According to the present invention, the substrate / hard coat layer /
Excellent antifouling property and mechanical strength by forming an adhesion layer / conductive layer / low refractive index layer, giving an antifouling function to the outermost low refractive index layer, and forming it by a wet coating method. In addition, the cost of the conductive antireflection film can be reduced. The conductive antireflection film of the present invention can be suitably used as an antireflection film for a display or the like.
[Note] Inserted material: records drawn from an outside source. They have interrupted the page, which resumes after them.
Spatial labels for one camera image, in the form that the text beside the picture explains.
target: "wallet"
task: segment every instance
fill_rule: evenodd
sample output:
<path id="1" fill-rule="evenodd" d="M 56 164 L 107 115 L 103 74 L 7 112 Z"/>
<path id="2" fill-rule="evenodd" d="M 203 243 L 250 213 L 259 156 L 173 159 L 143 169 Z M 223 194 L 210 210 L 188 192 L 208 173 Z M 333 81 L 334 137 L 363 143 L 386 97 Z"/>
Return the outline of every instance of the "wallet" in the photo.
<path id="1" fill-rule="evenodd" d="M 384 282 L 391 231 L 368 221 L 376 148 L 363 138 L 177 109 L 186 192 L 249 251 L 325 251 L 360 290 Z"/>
[Brief description of the drawings]

FIG. 1 is a cross-sectional view showing an example of the antireflection film of the present invention.

[Explanation of symbols]

 DESCRIPTION OF SYMBOLS 1 ... Anti-reflection film 2 ... Transparent plastic film base material 3 ... Hard coat layer 4 ... Adhesion layer 5 ... Anti-reflection layer 5a ... Conductive layer 5b ... Low refractive index layer

Continued on the front page (51) Int.Cl. ⁷ Identification symbol FI Theme coat II (Reference) G09F 9/00 313 G02B 1/10 A H04N 5/72 Z (72) Inventor Tetsuya Takahashi 1-5 Taito, Taito-ku, Tokyo No. 1 Letterpress Printing Co., Ltd. (72) Inventor Haruo Uyama 1-5-1, Taito, Taito-ku, Tokyo Letterpress Printing Co., Ltd. F-term (reference) 2K009 AA02 AA05 CC02 CC09 CC24 CC42 DD02 EE03 EE05 4F100 AA12B AA20D AB11D AD04B AD05D AK01C AK25 AK42 AT00A BA03 BA04 BA07 BA10A BA10C CC00D EH66 GB41 JD14B JG01B JK01 JK12D JL06C JN01A JN06 JN18C JN30 5C058 DA01 DA04 DA10 5G435 AA00H03 A01H11

Claims (5)

[Claims] 1. An anti-reflection film comprising an optical functional layer in which a conductive layer and a low refractive index layer made of an organic resin are alternately laminated on a transparent plastic film substrate. An antireflection film to which a resin or compound having antifouling properties is added. 2. An optical functional layer comprising a light absorbing conductive layer and a low refractive index layer made of an organic resin having a refractive index of 1.70 or less alternately laminated on a transparent plastic film substrate. The anti-reflection film according to claim 1, wherein: 3. The anti-reflection film according to claim 1, wherein a hard coat layer is provided between the transparent plastic film substrate and the optical functional layer. 4. An adhesion layer made of any one of silicon, silicon oxide, and silicon nitride, or a mixture of two or more thereof, is formed on a surface opposite to the low refractive index layer provided on the conductive layer. The anti-reflection film according to any one of claims 1 to 3, wherein 5. The anti-reflection film according to claim 2, wherein said light-absorbing conductive layer is made of titanium nitride.